# I can't catch Pepper!



## PrincessRat (Aug 22, 2012)

My little sister left my degu cage open this morning and Pepper got out. I found her but when I went to pick her up I reached for her a little too quickly and scared her. She ran and got stuck behind my sister's dresser.I managed to free her but couldn't get ahold of her before she ran and she ran off limping and squeaking. I think she thinks I hurt her or something and she won't let me get anywhere near her but she's hurt and loose in my room. I don't know how to catch her. 


Sent from my iPhone using Petguide.com Free App


----------



## FallDeere (Sep 29, 2011)

I don't know if Degus like boxes as much as rats do, but you could try getting a small box, turning it on it's side, putting treats, bedding, and other appealing stuff in it. If she goes in, quickly get the box and there you have a caught Degu!
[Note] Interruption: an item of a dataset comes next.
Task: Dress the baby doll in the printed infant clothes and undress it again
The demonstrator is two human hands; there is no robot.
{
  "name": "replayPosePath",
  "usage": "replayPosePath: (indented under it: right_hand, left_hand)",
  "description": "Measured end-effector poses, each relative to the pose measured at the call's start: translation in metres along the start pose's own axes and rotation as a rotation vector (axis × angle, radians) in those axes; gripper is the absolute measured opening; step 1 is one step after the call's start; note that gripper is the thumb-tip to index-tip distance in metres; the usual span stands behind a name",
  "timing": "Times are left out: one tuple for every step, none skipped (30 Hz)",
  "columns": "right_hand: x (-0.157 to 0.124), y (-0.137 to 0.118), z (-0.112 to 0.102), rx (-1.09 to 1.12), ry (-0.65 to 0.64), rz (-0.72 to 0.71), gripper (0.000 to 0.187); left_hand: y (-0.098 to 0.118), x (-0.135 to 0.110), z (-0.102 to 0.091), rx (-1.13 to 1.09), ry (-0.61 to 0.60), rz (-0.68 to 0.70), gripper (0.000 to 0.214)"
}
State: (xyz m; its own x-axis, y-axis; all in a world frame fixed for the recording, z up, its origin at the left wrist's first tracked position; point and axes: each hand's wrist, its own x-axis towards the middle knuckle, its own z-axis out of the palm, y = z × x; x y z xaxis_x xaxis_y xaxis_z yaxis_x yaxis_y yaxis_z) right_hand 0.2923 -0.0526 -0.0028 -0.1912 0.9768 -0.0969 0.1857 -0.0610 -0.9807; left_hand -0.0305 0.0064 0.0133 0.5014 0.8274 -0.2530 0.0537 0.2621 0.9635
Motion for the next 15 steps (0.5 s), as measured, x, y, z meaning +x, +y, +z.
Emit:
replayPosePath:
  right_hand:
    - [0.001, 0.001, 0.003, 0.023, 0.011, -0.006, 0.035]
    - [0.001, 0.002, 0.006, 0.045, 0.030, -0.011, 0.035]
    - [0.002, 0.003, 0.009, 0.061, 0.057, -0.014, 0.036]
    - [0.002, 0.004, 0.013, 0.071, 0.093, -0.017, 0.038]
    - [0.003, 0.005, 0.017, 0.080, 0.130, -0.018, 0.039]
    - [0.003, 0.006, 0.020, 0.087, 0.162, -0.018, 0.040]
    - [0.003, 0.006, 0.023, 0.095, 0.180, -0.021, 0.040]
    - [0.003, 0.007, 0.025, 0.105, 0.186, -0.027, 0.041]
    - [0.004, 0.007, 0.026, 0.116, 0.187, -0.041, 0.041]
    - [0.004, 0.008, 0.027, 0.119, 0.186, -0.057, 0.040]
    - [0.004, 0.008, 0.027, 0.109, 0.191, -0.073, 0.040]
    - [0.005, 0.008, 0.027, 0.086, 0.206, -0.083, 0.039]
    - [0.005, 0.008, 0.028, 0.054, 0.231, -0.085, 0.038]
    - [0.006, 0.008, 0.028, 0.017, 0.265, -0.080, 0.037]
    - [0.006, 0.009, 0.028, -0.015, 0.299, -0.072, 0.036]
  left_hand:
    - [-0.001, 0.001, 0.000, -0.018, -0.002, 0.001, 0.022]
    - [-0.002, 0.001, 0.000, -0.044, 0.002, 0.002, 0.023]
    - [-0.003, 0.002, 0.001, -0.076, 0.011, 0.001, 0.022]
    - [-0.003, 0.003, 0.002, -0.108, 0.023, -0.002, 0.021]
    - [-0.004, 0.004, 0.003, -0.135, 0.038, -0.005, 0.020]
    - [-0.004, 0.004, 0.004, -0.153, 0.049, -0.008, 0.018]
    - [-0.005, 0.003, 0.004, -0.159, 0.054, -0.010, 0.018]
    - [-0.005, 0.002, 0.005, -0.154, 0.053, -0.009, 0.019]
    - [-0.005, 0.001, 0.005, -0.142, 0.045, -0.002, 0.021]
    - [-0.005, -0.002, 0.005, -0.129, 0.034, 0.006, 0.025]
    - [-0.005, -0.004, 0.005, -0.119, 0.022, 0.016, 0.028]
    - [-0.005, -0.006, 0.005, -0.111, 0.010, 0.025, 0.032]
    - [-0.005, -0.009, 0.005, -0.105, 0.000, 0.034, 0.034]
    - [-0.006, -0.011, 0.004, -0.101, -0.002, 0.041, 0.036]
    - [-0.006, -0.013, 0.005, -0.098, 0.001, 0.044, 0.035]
It's how I caught one of my scared to death rats once. I just offered her a favorite box of hers and she gladly chose it over being behind my TV. If that doesn't work, I don't recommend trying to _catch _her. You have to think of a way to get her to come to you rather than chasing her down, which might scare her even more.

I wish you the best of luck and wish I could be more help! I know it's terrifying when your beloved pet is loose and hiding from you. I twisted my knee out of joint in my rush to try to catch my rat because I was so panicked. Just keep calm and think about what might draw her out.


----------



## PrincessRat (Aug 22, 2012)

Thanks! My Brother used your box trick and she went right in! Then I held her for a bit and let her know it was alright and her leg seems fine now. 


Sent from my iPhone using Petguide.com Free App


----------



## Rat-1- (Jul 22, 2012)

Good you found her. 


Sent from my iPhone using Petguide.com Free App


----------



## FallDeere (Sep 29, 2011)

I'm so glad it worked and you have her back safe and sound! =D


----------



## PrincessRat (Aug 22, 2012)

Yeah thanks! 


Sent from my iPhone using Petguide.com Free App


----------